Shorter descriptions cost fewer tokens and are easier for agents to parse. Every sentence should earn its place.

Completeness3/5

Given the tool's complexity, does the description cover enough for an agent to succeed on first attempt?

Given the 0% schema coverage and lack of annotations/output schema, the description adequately covers the tool's core functionality and two key boolean parameters. However, it is incomplete regarding the required `session_id` and provides no indication of the return value structure (string vs. object).

Complex tools with many parameters or behaviors need more documentation. Simple tools need less. This dimension scales expectations accordingly.

Parameters3/5

Does the description clarify parameter syntax, constraints, interactions, or defaults beyond what the schema provides?

Schema description coverage is 0%, requiring the description to compensate. It successfully explains `text_only` (strips tags, returns plain text) and `full_page` (viewport scope with default noted), but completely omits explanation of the required `session_id` parameter, leaving a significant gap.

Input schemas describe structure but not intent. Descriptions should explain non-obvious parameter relationships and valid value ranges.

Purpose4/5

Does the description clearly state what the tool does and how it differs from similar tools?

The description clearly states the tool retrieves 'HTML source of the current page' with a specific verb and resource. However, it could better distinguish from sibling `browser.observe` (which likely returns accessibility tree/DOM structure) by explicitly mentioning 'raw HTML source code'.

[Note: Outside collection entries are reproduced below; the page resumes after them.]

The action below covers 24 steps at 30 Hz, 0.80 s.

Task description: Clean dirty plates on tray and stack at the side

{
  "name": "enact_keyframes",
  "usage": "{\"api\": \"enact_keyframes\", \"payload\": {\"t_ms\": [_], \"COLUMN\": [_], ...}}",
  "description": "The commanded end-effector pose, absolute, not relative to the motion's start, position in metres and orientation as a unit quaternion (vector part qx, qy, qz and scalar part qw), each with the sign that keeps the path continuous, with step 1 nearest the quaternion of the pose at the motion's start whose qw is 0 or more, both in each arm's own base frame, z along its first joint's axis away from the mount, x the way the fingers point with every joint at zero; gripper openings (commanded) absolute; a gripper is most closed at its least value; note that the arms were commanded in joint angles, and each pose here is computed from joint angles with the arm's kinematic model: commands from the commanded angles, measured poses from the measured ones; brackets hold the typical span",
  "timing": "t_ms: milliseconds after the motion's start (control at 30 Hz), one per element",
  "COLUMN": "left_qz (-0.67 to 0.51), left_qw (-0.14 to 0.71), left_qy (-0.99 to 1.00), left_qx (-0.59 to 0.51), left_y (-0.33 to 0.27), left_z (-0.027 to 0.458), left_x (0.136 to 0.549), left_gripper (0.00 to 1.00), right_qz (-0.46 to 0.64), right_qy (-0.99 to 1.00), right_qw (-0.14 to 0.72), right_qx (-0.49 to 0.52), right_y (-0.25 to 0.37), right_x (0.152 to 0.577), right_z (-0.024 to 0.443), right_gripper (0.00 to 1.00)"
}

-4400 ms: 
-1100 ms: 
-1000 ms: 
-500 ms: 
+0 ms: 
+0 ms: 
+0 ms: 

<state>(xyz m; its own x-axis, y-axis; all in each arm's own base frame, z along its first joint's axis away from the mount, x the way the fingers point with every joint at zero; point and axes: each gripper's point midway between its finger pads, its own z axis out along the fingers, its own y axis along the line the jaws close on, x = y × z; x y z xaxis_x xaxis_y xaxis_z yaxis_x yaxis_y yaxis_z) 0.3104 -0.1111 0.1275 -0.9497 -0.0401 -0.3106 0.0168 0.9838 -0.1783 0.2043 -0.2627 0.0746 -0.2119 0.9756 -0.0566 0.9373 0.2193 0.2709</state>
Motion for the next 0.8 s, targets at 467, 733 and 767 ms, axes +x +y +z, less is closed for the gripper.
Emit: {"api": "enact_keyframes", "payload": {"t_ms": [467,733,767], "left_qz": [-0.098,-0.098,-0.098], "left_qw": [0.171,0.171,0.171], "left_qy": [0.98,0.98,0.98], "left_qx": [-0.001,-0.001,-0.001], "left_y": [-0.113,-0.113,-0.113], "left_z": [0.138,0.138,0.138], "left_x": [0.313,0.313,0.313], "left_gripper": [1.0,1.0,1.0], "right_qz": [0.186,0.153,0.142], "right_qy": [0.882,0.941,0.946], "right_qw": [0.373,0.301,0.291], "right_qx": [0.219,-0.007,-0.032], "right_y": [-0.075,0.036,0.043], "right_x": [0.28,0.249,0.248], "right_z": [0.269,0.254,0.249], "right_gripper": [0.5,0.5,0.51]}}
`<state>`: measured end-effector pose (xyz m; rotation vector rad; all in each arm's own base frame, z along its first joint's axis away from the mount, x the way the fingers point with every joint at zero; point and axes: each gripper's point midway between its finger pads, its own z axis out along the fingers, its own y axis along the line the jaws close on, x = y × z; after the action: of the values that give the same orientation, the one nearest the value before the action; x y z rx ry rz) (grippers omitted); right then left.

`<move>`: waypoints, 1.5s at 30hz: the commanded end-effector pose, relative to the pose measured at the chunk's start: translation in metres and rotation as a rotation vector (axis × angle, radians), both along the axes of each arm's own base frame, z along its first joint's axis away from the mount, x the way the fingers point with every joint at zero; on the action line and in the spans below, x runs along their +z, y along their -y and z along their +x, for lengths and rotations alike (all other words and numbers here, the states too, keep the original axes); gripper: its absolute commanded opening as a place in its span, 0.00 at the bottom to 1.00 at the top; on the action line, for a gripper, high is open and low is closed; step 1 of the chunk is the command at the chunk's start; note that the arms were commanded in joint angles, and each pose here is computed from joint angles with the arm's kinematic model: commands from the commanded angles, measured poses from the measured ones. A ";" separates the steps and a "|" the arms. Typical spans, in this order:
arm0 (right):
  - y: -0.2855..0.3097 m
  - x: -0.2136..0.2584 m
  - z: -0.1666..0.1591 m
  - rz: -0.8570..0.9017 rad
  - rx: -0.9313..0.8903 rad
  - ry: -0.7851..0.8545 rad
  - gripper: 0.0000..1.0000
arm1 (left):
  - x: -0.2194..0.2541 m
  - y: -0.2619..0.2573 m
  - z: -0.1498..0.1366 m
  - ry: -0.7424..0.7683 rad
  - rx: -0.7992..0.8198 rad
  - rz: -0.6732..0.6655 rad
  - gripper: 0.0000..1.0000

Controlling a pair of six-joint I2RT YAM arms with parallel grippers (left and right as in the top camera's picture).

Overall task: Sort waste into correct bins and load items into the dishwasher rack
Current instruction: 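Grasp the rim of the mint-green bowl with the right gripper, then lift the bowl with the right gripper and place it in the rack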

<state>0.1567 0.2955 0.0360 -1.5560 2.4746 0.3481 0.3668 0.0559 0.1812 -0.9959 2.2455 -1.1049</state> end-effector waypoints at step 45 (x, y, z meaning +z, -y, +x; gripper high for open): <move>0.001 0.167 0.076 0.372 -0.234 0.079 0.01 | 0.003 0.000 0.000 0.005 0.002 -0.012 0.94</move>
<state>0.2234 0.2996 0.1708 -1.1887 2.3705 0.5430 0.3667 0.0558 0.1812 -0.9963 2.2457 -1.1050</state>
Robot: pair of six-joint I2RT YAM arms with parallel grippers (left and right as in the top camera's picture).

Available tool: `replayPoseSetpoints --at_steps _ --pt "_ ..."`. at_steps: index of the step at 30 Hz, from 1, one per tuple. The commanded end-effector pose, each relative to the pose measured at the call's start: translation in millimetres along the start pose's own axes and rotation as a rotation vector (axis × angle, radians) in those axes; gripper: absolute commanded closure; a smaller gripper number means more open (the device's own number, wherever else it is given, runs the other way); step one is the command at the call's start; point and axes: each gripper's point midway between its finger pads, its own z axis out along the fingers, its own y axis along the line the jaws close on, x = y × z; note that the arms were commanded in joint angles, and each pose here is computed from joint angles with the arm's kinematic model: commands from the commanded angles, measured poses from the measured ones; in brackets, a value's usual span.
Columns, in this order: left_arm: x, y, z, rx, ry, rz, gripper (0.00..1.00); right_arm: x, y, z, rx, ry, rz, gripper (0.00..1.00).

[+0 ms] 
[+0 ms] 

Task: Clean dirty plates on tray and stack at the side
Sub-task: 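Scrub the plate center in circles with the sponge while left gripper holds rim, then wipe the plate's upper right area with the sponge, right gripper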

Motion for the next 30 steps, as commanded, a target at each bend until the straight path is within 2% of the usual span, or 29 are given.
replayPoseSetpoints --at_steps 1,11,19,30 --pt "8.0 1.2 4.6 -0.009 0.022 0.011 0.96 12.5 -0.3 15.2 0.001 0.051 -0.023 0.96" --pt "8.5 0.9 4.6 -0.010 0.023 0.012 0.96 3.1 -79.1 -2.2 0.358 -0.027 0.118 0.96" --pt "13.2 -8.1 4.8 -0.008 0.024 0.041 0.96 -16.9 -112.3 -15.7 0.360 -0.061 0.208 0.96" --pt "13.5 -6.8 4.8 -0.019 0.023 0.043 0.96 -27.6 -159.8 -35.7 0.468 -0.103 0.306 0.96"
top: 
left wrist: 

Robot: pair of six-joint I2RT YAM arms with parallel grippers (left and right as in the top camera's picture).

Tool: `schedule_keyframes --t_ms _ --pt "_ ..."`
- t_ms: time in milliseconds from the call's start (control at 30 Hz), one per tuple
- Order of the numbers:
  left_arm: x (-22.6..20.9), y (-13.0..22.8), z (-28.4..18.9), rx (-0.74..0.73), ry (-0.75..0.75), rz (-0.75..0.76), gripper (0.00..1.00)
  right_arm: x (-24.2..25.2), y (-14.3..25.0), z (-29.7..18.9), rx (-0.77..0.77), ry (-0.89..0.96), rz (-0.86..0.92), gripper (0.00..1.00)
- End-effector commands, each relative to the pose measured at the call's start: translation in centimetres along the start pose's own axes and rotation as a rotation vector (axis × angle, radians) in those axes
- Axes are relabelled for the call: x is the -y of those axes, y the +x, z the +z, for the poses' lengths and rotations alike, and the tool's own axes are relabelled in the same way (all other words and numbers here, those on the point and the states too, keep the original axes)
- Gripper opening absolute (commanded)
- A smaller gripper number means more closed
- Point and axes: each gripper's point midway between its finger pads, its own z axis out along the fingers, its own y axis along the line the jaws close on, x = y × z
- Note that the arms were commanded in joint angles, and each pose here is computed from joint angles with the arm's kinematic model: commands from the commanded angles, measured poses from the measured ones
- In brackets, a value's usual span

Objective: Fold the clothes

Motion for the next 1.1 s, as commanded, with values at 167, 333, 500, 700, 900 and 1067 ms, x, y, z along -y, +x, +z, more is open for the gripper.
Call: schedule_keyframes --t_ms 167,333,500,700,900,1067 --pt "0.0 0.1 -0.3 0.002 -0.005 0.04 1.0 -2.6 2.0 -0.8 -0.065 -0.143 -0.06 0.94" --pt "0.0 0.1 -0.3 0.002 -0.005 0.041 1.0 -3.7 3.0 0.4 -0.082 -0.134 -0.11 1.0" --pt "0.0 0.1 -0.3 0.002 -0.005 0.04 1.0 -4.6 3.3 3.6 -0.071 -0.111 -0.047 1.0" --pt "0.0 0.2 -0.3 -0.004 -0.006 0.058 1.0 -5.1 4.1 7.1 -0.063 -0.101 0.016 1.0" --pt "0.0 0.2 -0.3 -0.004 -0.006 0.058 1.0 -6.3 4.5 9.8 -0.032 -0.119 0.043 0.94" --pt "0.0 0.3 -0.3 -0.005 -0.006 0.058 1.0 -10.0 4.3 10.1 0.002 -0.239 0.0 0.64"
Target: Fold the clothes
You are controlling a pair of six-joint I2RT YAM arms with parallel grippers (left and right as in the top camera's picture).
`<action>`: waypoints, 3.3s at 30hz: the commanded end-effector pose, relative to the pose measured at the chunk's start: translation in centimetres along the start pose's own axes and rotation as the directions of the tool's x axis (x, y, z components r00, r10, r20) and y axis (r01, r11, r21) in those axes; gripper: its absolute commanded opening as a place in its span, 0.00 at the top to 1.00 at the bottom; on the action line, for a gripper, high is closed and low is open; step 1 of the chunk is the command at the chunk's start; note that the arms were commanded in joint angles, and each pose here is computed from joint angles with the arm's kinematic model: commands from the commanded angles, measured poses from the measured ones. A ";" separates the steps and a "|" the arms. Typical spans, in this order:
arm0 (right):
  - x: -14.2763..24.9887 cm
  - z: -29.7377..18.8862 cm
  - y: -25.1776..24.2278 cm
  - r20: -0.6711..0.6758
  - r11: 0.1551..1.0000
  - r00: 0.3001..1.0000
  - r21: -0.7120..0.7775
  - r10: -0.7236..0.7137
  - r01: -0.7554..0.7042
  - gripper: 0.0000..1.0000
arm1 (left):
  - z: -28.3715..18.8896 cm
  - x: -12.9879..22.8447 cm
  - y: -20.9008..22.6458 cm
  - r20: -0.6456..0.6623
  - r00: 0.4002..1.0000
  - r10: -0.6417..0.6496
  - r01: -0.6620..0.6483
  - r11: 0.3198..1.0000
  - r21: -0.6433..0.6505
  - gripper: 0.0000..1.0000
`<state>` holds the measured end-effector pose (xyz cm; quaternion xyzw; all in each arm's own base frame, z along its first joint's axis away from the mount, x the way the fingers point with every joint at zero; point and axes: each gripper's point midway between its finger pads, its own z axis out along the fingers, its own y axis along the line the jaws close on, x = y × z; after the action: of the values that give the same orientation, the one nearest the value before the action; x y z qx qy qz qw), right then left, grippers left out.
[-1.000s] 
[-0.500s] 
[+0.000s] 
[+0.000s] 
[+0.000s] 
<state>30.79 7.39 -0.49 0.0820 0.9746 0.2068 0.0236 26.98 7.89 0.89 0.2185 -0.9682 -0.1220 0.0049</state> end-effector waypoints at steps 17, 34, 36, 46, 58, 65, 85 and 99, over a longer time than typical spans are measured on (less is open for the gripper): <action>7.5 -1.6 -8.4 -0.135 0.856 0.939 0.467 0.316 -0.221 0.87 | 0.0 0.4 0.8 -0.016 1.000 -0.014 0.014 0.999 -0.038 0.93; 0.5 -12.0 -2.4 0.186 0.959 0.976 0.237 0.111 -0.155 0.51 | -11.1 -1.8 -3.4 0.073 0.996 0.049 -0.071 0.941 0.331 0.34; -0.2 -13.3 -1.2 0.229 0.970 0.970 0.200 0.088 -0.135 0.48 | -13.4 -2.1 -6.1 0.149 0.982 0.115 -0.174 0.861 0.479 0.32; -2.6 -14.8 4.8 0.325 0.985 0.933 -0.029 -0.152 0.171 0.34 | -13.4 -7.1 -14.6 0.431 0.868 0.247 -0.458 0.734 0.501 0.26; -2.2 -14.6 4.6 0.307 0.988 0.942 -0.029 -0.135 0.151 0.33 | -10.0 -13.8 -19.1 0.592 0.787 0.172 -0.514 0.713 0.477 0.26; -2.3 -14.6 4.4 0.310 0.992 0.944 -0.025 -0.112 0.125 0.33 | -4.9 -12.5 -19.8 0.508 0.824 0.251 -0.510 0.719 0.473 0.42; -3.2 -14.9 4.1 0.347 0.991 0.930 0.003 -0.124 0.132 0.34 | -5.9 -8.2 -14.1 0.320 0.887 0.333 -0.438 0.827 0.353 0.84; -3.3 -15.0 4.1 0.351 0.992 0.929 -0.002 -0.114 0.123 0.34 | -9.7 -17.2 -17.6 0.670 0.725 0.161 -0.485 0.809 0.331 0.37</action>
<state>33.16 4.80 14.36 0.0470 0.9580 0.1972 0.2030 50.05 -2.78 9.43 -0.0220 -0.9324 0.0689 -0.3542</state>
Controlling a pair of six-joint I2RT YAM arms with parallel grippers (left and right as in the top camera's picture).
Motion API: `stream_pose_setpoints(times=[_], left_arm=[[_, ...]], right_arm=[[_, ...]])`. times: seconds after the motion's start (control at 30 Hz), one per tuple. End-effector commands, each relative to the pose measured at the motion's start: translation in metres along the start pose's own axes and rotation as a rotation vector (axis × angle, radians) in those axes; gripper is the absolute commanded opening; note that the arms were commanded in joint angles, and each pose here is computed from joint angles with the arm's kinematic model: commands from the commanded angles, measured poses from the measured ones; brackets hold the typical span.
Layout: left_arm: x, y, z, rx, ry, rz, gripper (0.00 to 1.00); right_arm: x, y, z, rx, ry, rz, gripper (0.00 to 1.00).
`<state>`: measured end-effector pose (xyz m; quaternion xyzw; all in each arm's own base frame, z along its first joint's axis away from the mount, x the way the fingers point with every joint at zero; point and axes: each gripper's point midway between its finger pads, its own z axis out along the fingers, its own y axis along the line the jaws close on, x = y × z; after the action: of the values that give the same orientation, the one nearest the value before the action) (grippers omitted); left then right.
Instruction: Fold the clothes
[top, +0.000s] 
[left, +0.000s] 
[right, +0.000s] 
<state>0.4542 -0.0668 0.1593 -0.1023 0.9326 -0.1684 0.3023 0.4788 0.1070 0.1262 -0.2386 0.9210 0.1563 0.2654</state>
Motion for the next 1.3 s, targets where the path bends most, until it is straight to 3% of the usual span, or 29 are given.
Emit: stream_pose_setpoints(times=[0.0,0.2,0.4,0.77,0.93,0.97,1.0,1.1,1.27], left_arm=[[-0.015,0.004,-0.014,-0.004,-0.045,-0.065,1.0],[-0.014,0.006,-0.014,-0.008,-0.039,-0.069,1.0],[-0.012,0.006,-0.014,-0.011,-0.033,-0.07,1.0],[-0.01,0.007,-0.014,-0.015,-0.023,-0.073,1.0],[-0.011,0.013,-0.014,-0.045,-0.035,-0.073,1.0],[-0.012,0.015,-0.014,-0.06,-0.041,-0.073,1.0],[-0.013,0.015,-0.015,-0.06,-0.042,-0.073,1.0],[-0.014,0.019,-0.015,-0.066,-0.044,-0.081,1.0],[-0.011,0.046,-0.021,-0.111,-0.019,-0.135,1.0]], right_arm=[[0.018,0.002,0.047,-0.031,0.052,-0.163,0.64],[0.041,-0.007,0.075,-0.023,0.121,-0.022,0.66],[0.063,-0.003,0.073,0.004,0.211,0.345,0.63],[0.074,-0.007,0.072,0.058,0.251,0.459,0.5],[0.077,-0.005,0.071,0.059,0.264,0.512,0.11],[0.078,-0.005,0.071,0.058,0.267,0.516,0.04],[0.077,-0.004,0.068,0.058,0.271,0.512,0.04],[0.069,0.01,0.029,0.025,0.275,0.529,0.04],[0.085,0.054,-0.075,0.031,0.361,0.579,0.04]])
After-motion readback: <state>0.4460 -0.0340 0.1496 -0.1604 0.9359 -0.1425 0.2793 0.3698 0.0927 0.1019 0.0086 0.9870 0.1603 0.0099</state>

Agents choose between tools based on descriptions. A clear purpose with a specific verb and resource helps agents select the right tool.

Usage Guidelines3/5

Does the description explain when to use this tool, when not to, or what alternatives exist?

The description provides clear parameter-level guidance on when to use `text_only` (to strip tags) and `full_page` (viewport vs. full document). However, it lacks cross-tool guidance on when to choose this over `browser.observe`, `browser.screenshot`, or `browser.eval_js` for page content extraction.

Agents often have multiple tools that could apply. Explicit usage guidance like "use X instead of Y when Z" prevents misuse.